PET MPI is also employed for evaluating intramyocardial microvascular function through the measurement of absolute MBF at rest and at peak stress (Fig. 3). With dynamic perfusion images, image-derived time-activity curves from the arterial blood and myocardial tissue regions are used as inputs to a tracer kinetic model. The rate of uptake of the tracer into the myocardial tissue provides an estimate of MBF on an absolute scale of mL/min/g. This technique also allows the calculation of the myocardial flow reserve (MFR), which is the ratio of MBF at peak hyperemia to resting MBF.54,55 MBF and MFR demonstrated prognostic value as an additional marker for adverse cardiac events.56-59 Herzog et al56 demonstrated that in the setting of a normal MPI result, a preserved CFR-MFR of more than 2.0 is a strong predictor of a good event-free survival through 3 years with an adverse prognosis seen in the setting of a reduced MFR. In addition, MFR results have been observed to effectively stratify patients based on their risk of adverse cardiovascular events in those with normal and those with abnormal stress perfusion.

Figure 3.

Figure 3

Determination of regional myocardial blood flow from the serially acquired PET images.
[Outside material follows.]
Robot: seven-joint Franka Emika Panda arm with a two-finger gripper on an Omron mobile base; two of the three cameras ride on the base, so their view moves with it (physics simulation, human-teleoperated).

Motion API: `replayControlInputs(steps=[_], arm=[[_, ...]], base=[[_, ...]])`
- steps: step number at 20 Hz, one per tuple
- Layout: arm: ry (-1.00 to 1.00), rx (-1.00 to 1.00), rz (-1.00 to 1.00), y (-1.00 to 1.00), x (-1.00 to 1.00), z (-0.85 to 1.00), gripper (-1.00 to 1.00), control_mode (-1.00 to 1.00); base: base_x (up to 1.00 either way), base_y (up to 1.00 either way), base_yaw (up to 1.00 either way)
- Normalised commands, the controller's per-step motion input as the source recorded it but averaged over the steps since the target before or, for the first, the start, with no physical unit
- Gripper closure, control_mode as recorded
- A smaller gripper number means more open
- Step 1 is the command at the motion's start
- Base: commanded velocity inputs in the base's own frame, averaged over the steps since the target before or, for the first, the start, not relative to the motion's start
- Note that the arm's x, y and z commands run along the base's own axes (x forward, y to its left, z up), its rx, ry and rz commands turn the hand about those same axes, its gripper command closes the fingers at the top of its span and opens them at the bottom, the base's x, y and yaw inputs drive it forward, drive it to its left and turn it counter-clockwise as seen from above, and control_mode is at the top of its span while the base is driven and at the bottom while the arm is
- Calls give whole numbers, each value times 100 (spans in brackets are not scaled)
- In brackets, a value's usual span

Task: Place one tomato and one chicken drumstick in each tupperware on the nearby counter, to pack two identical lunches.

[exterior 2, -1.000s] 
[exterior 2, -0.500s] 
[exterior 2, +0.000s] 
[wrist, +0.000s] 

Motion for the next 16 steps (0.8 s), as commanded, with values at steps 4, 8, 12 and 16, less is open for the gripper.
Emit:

On the reoriented short-axis image of the left ventricular myocardium (upper left panel), a region of interest is assigned to the left ventricular blood pool. The polar map displays the relative distribution of the flow tracer throughout the left ventricular myocardium. Based on a comparison with a normal database, no regional reductions in radiotracer activity are identified. Regions of interest are assigned to the territories of the left anterior descending (LAD), the left circumflex (LCX), and the right coronary arteries (RCAs). The corresponding time-activity curves for arterial blood and the myocardial regions are shown in the left lower panel. The final readout is shown in the lower left panel; extent and severity of regional flow defects are indicated but listed as zero because of the normal homogenous radiotracer distribution. Values of flow in mL/min/g are indicated for each of the vascular territories as well as the entire left ventricular myocardium. ROI, region of interest; S.F., spillover fraction, for cross contamination of activity from blood into myocardium.99 (Color version of figure is available online.)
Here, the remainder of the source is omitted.